An ANOVA model was developed in an attempt to reveal which experimental factors in this study contributed the most to gene expression changes. The ANOVA model included 3 factors; radiation type, dose and time post-irradiation. Average F ratios were calculated as the mean of F ratios of all genes for each factor (Figure 2). The results indicated that radiation type was the most significant source of variation in overall gene expression (Figure 2A). Post-IR time had a more modest contribution while dose was at the noise level. Unsupervised sample clustering aligned with experimental conditions and was consistent with the factor analysis. Normal epithelial cells (HEBC3KT) were clustered into 3 major groups according to radiation type (Figure 2B). Different doses were paired precisely at each time point, indicating that the kinetics of gene expression for different doses were similar. A detailed clustering analysis with a heatmap generated from log2 ratios of 48,701 probes is found in the Additional file 2. The overall results suggested that different radiation types induced distinct gene expression profiles. The effect from different doses, irrespective of the extent of cell survival was not significant enough to change the profiles specific to different radiation types. Accordingly, we treated different doses as replicates in our subsequent analysis of gene expression profiling.

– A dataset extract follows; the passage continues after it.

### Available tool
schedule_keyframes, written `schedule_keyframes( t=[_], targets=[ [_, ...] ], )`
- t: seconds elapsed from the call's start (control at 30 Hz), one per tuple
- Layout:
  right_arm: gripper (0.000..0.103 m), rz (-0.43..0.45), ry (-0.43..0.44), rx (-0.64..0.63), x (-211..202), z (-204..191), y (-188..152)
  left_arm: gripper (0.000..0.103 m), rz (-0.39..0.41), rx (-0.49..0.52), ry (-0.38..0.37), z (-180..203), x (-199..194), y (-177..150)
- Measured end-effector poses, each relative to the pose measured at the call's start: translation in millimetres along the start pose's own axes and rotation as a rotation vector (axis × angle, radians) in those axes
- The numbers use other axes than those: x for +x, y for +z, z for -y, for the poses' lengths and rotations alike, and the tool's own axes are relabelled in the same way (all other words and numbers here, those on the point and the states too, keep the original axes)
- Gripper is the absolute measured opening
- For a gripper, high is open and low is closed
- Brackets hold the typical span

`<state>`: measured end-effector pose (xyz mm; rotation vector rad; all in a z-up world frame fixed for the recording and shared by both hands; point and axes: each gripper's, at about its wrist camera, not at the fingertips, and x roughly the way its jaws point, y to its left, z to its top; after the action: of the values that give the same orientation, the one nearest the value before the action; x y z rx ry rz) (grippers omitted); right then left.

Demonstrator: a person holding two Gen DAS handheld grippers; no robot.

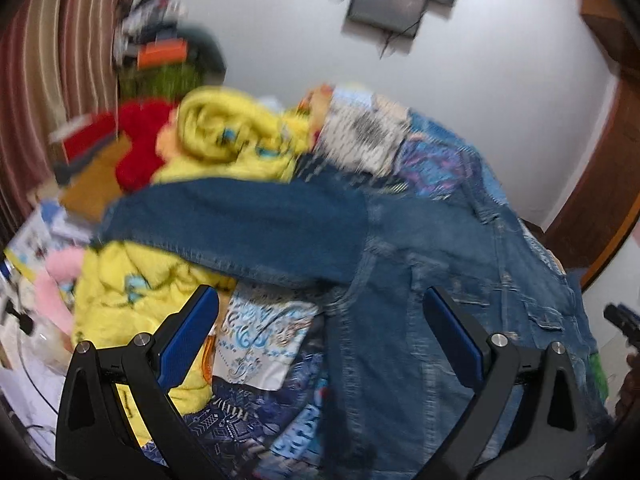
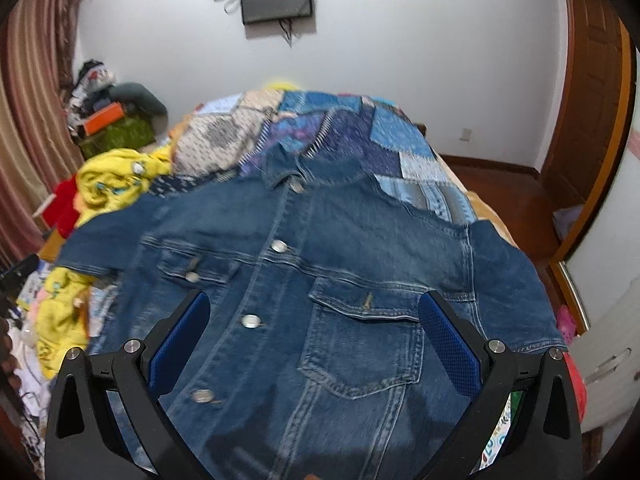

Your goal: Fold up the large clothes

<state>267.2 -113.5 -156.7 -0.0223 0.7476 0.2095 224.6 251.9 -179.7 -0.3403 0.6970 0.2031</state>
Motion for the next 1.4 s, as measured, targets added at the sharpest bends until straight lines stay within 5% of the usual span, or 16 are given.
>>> schedule_keyframes(
  t=[0.17,0.33,0.53,0.6,0.73,0.83,0.9,1.07,1.2,1.4],
  targets=[
    [0.103,-0.072,0.022,0.057,22.1,13.5,-2.7,0.101,-0.152,-0.189,-0.061,-55.7,64.3,6.3],
    [0.103,-0.1,0.035,0.092,32.8,18.4,0.7,0.09,-0.214,-0.315,-0.117,-86.0,107.4,8.4],
    [0.103,-0.106,0.04,0.087,36.8,16.8,2.3,0.059,-0.25,-0.447,-0.146,-108.0,140.4,10.5],
    [0.103,-0.101,0.039,0.08,35.9,15.2,2.9,0.035,-0.249,-0.445,-0.094,-108.6,142.8,14.9],
    [0.103,-0.091,0.045,0.07,31.7,12.1,5.3,0.016,-0.223,-0.316,0.082,-89.1,133.1,27.1],
    [0.103,-0.077,0.053,0.067,25.5,11.3,6.4,0.013,-0.123,-0.119,0.219,-49.1,109.3,43.3],
    [0.103,-0.065,0.06,0.068,20.0,11.6,7.6,0.011,-0.058,-0.037,0.247,-27.3,95.0,56.9],
    [0.103,-0.037,0.073,0.08,6.1,15.0,8.4,0.007,0.032,0.076,0.164,22.8,72.3,88.7],
    [0.103,-0.016,0.078,0.093,-5.8,18.6,6.9,0.005,0.039,0.183,0.026,80.0,66.1,87.7],
    [0.103,0.006,0.08,0.106,-20.6,25.0,3.0,0.004,-0.118,0.321,-0.159,153.4,85.6,39.4]
  ],
)
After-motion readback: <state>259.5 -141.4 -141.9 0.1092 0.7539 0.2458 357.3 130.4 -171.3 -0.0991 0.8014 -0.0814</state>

Factor and unsupervised cluster analysis of transcriptome profiles. Radiation quality was the major source of variation in the model of differential gene expression profiles in response to HZE and γ-ray radiation in normal HBEC cells. A, Sources of variation obtained from ANOVA suggested that radiation quality and post-radiation time were the major sources of variation. Error indicated the random noise level of the ANOVA model. B, Unsupervised hierarchical clustering of gene expression profiles that were normalized to mock-irradiated controls suggest distinct responses of cells to different radiation types.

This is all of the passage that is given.